▶ [Exercise objective] From the listing below, set down exactly the lines between the one holding "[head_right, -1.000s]" and the one holding "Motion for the", inclusive. No other line is wanted.

▶ [Given information]
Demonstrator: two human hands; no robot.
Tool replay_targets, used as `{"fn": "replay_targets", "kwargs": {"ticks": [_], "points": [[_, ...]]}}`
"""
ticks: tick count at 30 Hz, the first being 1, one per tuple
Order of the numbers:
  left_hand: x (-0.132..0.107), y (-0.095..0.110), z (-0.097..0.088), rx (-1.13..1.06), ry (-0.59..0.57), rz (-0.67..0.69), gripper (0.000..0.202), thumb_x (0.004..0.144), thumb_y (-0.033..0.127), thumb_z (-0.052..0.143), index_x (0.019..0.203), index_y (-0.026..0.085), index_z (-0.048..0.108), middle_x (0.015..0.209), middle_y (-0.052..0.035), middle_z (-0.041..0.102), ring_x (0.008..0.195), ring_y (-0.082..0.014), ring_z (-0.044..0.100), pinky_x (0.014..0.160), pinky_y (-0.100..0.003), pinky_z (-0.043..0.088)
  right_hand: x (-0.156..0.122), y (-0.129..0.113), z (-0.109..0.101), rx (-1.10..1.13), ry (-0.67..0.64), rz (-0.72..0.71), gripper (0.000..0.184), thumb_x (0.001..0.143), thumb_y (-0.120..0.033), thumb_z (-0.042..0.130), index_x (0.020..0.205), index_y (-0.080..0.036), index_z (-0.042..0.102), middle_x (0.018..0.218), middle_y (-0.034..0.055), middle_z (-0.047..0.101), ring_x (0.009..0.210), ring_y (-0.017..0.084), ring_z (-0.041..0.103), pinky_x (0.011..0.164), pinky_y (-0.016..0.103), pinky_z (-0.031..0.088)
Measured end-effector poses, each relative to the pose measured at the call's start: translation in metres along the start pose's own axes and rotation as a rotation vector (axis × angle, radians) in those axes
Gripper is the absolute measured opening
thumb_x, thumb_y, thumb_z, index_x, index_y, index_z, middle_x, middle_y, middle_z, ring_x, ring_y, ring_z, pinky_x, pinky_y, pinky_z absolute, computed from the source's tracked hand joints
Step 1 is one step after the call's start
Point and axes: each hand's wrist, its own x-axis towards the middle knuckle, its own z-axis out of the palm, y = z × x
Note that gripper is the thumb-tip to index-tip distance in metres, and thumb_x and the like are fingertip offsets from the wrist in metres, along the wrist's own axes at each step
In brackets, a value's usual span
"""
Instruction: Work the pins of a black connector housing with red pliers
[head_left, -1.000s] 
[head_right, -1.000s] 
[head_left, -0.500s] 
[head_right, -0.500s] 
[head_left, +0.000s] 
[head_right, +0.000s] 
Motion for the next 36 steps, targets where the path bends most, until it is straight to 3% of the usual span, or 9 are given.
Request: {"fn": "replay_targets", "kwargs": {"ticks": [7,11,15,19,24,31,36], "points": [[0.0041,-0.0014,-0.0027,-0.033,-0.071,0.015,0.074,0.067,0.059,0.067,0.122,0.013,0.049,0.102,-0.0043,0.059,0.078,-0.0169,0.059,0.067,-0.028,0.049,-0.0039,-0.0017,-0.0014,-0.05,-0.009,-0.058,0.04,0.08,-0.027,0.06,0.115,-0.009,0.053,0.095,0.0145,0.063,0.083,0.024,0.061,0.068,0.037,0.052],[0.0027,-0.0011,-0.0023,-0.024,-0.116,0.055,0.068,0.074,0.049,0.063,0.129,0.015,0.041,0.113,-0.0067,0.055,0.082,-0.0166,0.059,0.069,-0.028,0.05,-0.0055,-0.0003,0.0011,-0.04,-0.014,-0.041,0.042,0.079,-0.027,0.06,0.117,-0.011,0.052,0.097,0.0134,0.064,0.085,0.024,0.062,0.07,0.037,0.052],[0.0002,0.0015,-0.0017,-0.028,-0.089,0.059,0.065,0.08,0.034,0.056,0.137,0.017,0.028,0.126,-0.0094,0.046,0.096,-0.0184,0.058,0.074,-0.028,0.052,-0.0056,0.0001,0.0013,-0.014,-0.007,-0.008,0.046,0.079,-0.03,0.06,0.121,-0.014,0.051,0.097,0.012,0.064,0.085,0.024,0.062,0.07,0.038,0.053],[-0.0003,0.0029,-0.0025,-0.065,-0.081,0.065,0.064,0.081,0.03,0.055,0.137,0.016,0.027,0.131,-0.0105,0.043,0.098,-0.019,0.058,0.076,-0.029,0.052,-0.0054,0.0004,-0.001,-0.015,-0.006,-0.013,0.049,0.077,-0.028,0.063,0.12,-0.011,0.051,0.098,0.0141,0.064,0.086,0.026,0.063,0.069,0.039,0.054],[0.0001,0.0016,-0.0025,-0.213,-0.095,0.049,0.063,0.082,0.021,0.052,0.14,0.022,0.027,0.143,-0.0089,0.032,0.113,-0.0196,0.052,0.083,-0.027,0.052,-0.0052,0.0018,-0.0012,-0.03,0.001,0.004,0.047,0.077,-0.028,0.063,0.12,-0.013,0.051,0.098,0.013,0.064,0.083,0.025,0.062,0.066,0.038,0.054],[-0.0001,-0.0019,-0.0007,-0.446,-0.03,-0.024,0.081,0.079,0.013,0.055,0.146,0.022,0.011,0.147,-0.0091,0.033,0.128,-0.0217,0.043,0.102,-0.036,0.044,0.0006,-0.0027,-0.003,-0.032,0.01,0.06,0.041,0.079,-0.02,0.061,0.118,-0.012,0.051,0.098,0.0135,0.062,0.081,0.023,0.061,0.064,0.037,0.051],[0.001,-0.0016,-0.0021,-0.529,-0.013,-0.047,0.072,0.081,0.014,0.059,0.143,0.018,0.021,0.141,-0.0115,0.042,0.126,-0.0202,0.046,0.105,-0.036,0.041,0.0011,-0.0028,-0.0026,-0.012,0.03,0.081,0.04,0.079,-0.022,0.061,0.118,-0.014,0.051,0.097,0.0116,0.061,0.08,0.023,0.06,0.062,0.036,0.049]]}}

▶ [Solution]
[head_right, -1.000s] 
[head_left, -0.500s] 
[head_right, -0.500s] 
[head_left, +0.000s] 
[head_right, +0.000s] 
Motion for the next 36 steps, targets where the path bends most, until it is straight to 3% of the usual span, or 9 are given.

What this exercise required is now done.